On the other side of the coin, one of my favorite poems is Francis Thompson’s “The Hound of Heaven,” which I would have found wholly indigestible if I’d been introduced to it on paper. But my first collision with it was via a recording by a man whose voice closely resembled Ian Carmichael’s, the actor who’d portrayed Lord Peter Wimsey on BBC radio. So here’s a sprawling, emotionally extravagant poem reaching my ears as narrated by an urbane, Bach-playing detective — a man who cherishes order and precision. Twelve years later, I’m chanting “The Hound of Heaven” to myself while trying not fall off the back of a motorcycle zipping across Mississippi. You can’t dictate that kind of bone-deep connection — or any other type of connection, really — into existence. All you can do is to encourage multiple points of entry and then hope for the best.
2. There is never any telling whether one will love or hate the remixes that result when a poet permits remixing of his or her work by others. Please describe the remixes that have resulted for your work at the Storehouse and your own reactions to them.
PD: At this writing, there have been three, all of “Playing Duets with Heisenberg’s Ghost”: an audio recording by Nic S., a video by Nic S., and a video by Othniel Smith. Both videos use Nic’s reading of the poem.

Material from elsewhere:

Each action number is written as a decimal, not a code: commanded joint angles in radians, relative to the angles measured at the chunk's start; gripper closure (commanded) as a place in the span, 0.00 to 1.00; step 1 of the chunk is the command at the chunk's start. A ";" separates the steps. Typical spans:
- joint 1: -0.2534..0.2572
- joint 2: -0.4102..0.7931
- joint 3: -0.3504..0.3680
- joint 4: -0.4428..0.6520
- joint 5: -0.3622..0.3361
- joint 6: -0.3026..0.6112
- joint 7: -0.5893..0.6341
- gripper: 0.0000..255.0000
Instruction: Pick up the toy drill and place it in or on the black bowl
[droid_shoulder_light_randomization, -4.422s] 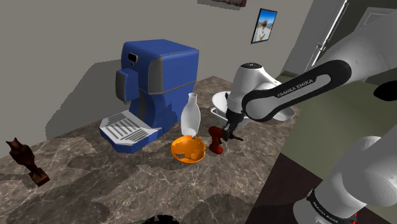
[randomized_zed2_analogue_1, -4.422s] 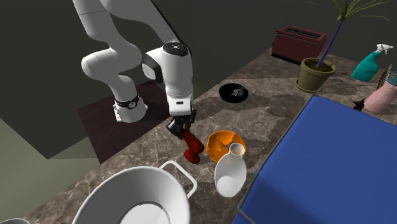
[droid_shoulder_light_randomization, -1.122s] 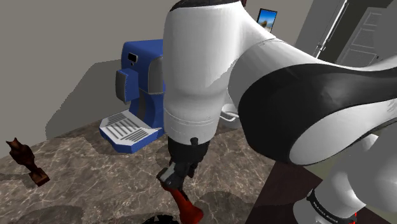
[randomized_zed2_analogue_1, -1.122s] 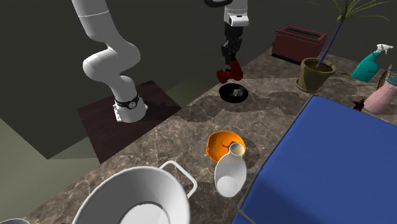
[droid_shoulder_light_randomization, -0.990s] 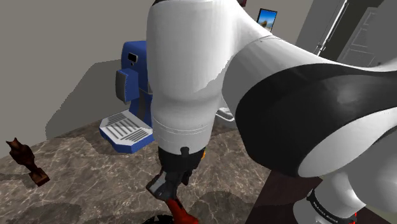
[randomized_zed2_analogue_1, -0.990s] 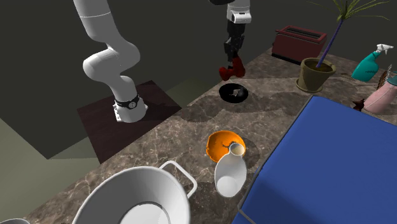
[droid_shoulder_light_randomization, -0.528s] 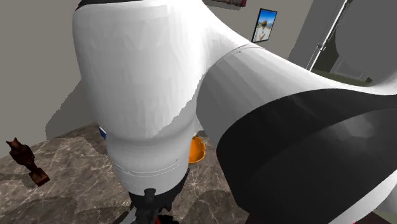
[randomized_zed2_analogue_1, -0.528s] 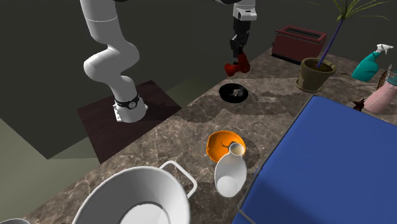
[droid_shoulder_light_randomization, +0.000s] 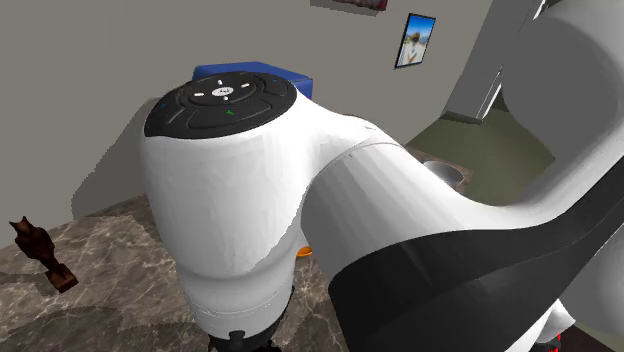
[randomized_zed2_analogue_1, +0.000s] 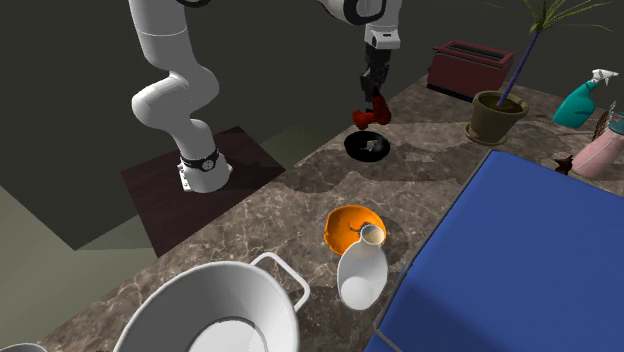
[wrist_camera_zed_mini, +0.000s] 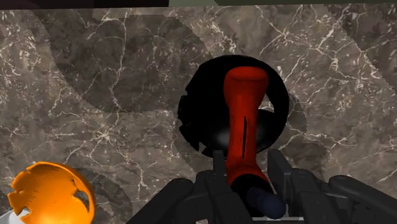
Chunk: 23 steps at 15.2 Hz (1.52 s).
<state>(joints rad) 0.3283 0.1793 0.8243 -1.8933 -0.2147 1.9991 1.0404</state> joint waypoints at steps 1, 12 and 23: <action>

The camera in Nic’s video travels up and down a series of shallow, wide steps, in what looks like the middle of a forest. It’s a sunny day, but the vegetation is so thick and messy that many of the steps are almost entirely in shadow. In the background, a guitar softly plays Axel Rose’s “Shy Dreams.”
In Othniel’s mix, the camera alternates between two sets of black-and-white footage: scenes from a performance by African American musician Martha Davis (probably with her husband, Calvin Ponder, in the background — we glimpse hands plucking at a bass behind her), and scenes of an atomic bomb at several different stages of detonation.
What these remixes do for the poem is (a) accent some of its preoccupations and (b) bring new layers of potential resonance to the reader-viewer. Nic’s film highlights a juxtaposition of the man-made (the concrete steps) and the wilderness. The blurring of the already fuzzy boundaries between the path and its surroundings (look at those vines and branches and fronds encroaching on the trail) echoes the turn in the poem, where the narrator admits she’s not wholly down with how porous the divide between death and life seems to be.
Othniel’s film radiates energy: Martha Davis is brimming with it. She’s a big, beautiful woman in a ballgown, playing among the potted plants and sateen curtains of a mid-twentieth-century hotel or nightclub. Her eyes are bright and so’s her smile. You can’t hear what she’s playing and it doesn’t matter, because you can see how dialed in she is both to the music and its unseen listeners — sometime she’s leaning into the piano as if it’s just her and it and what her fingers are saying to it, and sometimes she’s giving the audience the “you and me, we’ve got a happy secret between us” look. She’s so alive.
So, juxtaposed against her effervescence, you have the bomb and its pouffy poison-clouds. A different kind of bigness and brightness, in what looks like the middle of nowhere. Out of context, it’s rather abstract and arguably beautiful — but you can’t escape from the real world for long, so Martha and her piano get the last word, so to speak (even though her audience may well have included scientists from UChicago or UCLA seeking a night’s break from their work).
Or do they? After I watched Othniel’s video, I looked up Martha Davis and found that she’d died of cancer at the age of 42. I’d figured that she might already be dead, given the period nature of the footage, but that nonetheless spooks me, watching someone who is at once so vibrantly alive and yet fundamentally isn’t. The landscape of Nic’s video reminds me of Heisenberg’s love of hiking, as well as the walk in the woods with Bohr that torpedoed what was left of their friendship (another narrative I first encountered as part of a graphic novel, incidentally). The reflection of Martha’s hands in the piano’s mirror strip has me wanting to sketch out new poems about fallboards and flirting and fumbling-for-words-for-what-fingers-do.
3. Would you do this again? What is your advice to other poets who might be considering submitting to The Poetry Storehouse?
PD: Absolutely. Truth be told, my first reaction each time I learned about the videopoems was an “Eeeeeeeeeeee!”-filled happy dance. There are so very many other things that people could be that it’s impossible not to feel honored when someone chooses to spend time with something I’ve written. And then when they choose to revisit that something, and to invest time in the recording and research and editing — that’s an amazing feeling.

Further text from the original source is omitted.